Erkin Erimez, kurumların COVID-19 krizine hazırlıksız yakalandığını vurguladı ve “Kamu yönetimi açısından baktığımız zaman krize hazırlık aslında krizi yönetmek kadar zor. Çünkü siz krize hazırlandığınız zaman elinizdeki kaynağı aslında ileride bilmediğiniz bir zamanda gerçekleşecek olan bir konu için harcıyorsunuz. Bu da bugünkü birtakım faaliyetler yerine geleceğe yatırım yapmak anlamına geliyor. Bu sebeple bu durumu çok iyi anlatmanız gerekiyor.” diye ekledi. Erimez, konuşmasında modeli hazırlama süresince yaptıkları çalışmalara ve inceledikleri raporlara da değindi.

“Veri olduğunda süreci anlamlı yürütmek mümkün”
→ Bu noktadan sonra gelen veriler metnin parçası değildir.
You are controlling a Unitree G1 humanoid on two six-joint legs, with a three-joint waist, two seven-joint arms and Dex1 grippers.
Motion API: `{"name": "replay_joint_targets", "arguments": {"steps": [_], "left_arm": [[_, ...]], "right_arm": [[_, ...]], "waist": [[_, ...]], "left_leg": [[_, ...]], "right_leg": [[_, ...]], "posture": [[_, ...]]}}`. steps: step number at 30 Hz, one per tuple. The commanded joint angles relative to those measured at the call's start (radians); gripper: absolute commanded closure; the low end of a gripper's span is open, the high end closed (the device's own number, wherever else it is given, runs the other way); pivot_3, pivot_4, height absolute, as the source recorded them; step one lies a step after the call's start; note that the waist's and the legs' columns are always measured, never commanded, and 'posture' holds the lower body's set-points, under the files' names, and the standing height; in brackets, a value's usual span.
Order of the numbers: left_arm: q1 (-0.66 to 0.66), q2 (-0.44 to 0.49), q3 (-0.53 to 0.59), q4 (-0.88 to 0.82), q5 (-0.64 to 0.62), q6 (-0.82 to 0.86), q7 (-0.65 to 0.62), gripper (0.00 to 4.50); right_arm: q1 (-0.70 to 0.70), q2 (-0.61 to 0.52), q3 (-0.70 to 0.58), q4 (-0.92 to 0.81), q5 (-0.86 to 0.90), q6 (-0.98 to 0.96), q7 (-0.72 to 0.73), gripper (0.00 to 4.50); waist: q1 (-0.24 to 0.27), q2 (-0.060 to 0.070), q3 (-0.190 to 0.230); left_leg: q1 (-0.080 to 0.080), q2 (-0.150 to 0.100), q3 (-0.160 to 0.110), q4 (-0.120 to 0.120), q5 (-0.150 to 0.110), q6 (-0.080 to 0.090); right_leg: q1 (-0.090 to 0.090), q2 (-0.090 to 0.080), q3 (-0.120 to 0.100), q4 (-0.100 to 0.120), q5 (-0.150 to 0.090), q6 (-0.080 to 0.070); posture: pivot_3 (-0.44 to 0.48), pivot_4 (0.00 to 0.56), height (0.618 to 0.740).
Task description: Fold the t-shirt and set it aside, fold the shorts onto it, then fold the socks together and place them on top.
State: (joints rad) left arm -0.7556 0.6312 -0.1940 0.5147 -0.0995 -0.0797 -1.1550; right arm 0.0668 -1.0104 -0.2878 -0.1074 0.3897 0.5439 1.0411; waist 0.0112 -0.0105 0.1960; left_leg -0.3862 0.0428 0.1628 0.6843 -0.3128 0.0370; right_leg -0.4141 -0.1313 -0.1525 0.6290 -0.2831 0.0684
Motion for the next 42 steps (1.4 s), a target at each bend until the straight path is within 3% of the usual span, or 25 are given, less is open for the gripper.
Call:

Mehmet Aktaş, COVID-19 sürecinde şeffaflık, katılımcılık ve kapsayıcılık gibi bazı kavramların öneminin tekrar ortaya çıktığının altını çizdi. Veriye sahip olmanın süreci daha iyi yönetmede kritik olduğunu belirterek “Aslında veri varsa süreci anlamlı ve mantıklı bir şekilde yönetebiliyorsunuz. Veriniz yoksa çalakalem bir şeyler yapmaya çalışıyorsunuz.” dedi. Aktaş ayrıca model çalışmaları kapsamında yaptıkları saha araştırmaları ve kurum içi anket ve mülakat sonuçlarını da paylaştı.

Panelin son konuşmasını yapan Bahadır Keşan, Maltepe Belediyesi olarak salgının ilk günlerinde veri eksikliği sorunu yaşadıklarını belirterek bu durumun planlama yapma sürecini oldukça etkilediğini vurguladı. Bu deneyimden yola çıkarak model oluşturulurken veri üzerine gidilmesi gerektiği konusunda ortak bir kanıya varıldığını belirtti. Keşan, Maltepe Belediyesinde yapılan saha araştırmaları ve kurum içi anket ve mülakat sonuçlarını aktardı.